*INSTRUCTIONS FOR THE TASK:* The answer must be every line below that holds the word "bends".

<<<<

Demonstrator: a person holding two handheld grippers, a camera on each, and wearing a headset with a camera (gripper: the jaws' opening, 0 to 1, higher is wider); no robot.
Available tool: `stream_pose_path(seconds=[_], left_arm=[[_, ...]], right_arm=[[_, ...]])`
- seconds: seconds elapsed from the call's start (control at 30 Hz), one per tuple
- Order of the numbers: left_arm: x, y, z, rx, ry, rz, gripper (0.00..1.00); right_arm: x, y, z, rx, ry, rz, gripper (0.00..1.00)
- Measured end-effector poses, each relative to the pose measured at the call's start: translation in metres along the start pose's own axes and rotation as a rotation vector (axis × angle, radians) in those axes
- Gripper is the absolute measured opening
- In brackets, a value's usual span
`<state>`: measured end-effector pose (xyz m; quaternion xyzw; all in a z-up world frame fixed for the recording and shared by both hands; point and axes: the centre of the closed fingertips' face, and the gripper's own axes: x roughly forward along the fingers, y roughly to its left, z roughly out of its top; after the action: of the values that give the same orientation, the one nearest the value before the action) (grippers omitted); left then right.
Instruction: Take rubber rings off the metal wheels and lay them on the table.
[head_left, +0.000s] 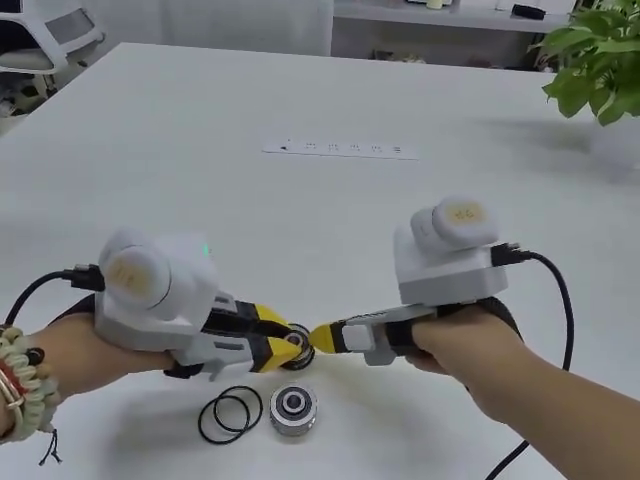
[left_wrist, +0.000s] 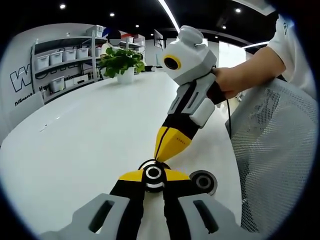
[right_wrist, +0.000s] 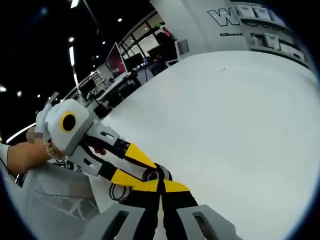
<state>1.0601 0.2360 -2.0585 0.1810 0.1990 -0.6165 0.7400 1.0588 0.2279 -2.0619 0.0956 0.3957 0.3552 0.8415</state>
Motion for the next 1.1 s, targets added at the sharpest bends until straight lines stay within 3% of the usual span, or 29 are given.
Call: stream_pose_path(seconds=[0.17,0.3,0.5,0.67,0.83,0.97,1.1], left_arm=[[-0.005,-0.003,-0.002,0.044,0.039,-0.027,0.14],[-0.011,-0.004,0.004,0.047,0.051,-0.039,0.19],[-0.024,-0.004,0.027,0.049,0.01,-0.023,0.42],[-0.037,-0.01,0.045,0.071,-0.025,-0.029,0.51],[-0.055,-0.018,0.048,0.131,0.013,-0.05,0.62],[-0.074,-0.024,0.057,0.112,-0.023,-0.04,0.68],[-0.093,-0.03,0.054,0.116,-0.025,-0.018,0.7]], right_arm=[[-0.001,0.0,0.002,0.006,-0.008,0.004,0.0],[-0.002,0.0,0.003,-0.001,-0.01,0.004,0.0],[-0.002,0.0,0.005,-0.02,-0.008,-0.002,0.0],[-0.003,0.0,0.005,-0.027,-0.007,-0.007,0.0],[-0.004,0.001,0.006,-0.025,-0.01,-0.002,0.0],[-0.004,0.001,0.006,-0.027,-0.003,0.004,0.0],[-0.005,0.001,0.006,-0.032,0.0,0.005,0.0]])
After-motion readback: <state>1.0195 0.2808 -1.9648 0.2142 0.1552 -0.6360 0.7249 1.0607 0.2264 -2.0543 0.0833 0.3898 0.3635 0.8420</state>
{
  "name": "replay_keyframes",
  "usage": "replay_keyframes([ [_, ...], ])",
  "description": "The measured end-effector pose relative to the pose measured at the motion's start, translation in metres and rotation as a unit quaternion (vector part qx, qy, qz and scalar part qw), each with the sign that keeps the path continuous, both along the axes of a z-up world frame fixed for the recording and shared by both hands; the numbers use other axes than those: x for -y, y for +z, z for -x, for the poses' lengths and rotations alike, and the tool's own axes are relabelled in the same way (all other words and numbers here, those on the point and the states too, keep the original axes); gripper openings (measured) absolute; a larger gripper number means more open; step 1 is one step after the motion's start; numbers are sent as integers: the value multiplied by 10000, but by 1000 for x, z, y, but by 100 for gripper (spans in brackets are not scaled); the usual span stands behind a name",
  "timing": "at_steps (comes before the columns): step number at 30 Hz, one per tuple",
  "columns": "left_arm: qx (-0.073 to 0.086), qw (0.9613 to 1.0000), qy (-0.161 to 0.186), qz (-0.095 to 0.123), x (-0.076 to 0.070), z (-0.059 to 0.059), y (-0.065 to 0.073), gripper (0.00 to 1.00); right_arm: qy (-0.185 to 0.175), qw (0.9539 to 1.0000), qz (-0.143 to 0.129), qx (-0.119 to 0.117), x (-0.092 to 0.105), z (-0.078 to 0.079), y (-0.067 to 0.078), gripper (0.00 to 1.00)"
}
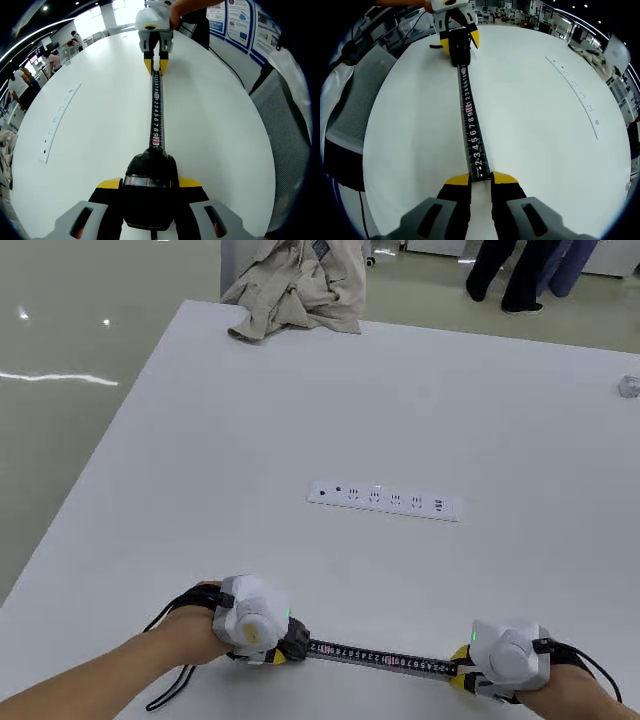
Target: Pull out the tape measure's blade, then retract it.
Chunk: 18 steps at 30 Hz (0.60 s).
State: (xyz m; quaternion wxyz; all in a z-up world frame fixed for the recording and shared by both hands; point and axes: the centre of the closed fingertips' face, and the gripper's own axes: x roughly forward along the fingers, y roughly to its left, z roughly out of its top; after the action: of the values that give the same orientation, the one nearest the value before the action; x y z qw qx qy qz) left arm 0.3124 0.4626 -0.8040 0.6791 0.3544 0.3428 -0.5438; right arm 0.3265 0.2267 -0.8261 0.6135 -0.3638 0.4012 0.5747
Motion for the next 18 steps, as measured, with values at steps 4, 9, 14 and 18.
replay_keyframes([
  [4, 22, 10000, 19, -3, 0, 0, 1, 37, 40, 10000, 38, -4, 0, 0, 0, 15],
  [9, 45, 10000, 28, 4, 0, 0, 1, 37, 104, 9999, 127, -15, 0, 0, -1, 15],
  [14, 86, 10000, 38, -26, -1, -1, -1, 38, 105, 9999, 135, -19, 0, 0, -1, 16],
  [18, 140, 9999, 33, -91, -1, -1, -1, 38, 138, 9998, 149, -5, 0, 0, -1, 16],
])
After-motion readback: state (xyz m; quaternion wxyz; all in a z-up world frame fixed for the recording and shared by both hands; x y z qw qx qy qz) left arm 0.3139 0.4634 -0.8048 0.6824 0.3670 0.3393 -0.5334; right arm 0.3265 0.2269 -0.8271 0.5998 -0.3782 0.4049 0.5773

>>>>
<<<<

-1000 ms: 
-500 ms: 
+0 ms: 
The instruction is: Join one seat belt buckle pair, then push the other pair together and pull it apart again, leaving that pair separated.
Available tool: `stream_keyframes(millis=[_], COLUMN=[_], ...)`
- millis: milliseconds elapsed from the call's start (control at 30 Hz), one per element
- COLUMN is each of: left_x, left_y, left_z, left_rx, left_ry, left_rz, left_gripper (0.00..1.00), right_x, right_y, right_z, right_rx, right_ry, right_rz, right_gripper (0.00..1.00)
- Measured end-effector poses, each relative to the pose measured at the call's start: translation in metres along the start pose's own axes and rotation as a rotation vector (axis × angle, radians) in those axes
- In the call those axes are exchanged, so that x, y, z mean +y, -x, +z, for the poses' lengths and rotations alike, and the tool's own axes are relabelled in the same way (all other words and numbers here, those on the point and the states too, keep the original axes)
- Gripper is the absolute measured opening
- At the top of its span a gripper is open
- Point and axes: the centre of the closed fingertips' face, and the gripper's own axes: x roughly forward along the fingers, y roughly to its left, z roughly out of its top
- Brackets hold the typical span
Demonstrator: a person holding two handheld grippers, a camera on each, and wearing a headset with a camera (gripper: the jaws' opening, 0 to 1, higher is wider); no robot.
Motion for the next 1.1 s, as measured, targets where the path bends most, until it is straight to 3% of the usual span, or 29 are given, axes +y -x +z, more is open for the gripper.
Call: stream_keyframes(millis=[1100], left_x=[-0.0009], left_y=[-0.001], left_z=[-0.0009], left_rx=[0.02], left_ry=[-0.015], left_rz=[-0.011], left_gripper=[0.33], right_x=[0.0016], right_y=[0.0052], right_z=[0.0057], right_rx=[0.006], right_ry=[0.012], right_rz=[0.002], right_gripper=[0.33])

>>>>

*YOUR RESPONSE:*
Motion for the next 1.1 s, targets added at the sharpest bends until straight lines stay within 3% of the usual span, or 29 are given.
Motion for the next 1.1 s, as measured, targets where the path bends most, until it is straight to 3% of the usual span, or 29 are given, axes +y -x +z, more is open for the gripper.

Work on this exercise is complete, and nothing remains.